Erstellt am: 26. 2. 2013 - 19:51 Uhr
WWW-Consortium für Transparenzgesetze

Rigo Wenning
"Ein Transparenzgesetz ist aus zwei Gründen wichtig. Erstens ist es natürlich demokratieförderlich, wie auch das Web überhaupt. Zum Zweiten macht es wirtschaftspolitisch Sinn, weil es weiteres Wachstum bringen wird. Die Wirtschaft wird noch wesentlich mehr davon profitieren als etwa Journalisten, die dann Zugang zu Protokollen der Regierung erhalten", sagte Rigo Wenning, Justitiar des World Wide Web Consortiums (W3C) zu ORF.at.
"As W3C's Legal Counsel I give advice to the management on most legal aspects of the Consortium's operations" und was Herr Wenning dort sonst noch macht.

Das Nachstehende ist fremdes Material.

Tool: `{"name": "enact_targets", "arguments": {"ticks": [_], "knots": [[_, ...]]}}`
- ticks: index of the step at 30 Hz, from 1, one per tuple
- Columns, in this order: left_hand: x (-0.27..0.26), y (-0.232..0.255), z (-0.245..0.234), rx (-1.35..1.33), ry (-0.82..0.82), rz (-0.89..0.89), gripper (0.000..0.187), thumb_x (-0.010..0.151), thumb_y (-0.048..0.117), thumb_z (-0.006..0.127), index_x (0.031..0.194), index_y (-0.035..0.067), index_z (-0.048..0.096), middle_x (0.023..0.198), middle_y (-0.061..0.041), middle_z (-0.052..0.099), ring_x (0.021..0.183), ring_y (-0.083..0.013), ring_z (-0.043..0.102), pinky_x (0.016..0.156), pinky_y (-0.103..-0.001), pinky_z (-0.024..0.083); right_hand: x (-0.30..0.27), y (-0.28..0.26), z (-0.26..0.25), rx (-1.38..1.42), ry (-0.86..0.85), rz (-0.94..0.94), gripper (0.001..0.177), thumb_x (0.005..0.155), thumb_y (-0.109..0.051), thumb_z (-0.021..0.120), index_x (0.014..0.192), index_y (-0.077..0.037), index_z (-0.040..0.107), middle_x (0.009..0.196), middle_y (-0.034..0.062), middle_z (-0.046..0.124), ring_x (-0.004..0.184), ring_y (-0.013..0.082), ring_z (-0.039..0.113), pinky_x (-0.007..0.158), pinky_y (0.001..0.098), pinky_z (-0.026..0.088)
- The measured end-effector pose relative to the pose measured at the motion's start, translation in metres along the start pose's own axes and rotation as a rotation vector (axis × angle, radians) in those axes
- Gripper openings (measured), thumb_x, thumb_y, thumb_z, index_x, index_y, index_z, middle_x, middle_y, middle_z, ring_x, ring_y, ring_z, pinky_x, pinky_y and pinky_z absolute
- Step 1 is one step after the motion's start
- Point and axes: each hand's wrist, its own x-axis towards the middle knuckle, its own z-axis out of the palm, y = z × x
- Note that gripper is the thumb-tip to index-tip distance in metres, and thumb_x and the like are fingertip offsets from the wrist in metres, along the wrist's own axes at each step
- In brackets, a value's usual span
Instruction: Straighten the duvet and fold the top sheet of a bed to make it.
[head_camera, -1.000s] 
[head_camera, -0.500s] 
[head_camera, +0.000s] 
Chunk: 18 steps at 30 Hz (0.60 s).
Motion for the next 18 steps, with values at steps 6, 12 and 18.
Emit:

"Tim Berners Lee hat in einem Vortrag erst kürzlich wieder betont, dass die daraus resultierenden Daten zu einer neuen Qualität des Web führen werden. Er hat sogar die Zuhörer dazu gebracht, dass sie 'we want raw data now!' skandierten". So Wenning weiter, der am "Privacy Day" der ARGE Daten am Dienstag eine Keynote zum Thema "Transparenz und Big Data" hielt.
Pensionsrechner aus Österreich
Was der allgemein als Erfinder des WWW apostrophierte Tim Berners Lee gemeint hat, geht weit darüber hinaus, amtlicherseits etwa eine Art von individuellen Pensionsberechner ins Internet zu stellen. Dies wurde von der Bundesregierung für 2014 angekündigt.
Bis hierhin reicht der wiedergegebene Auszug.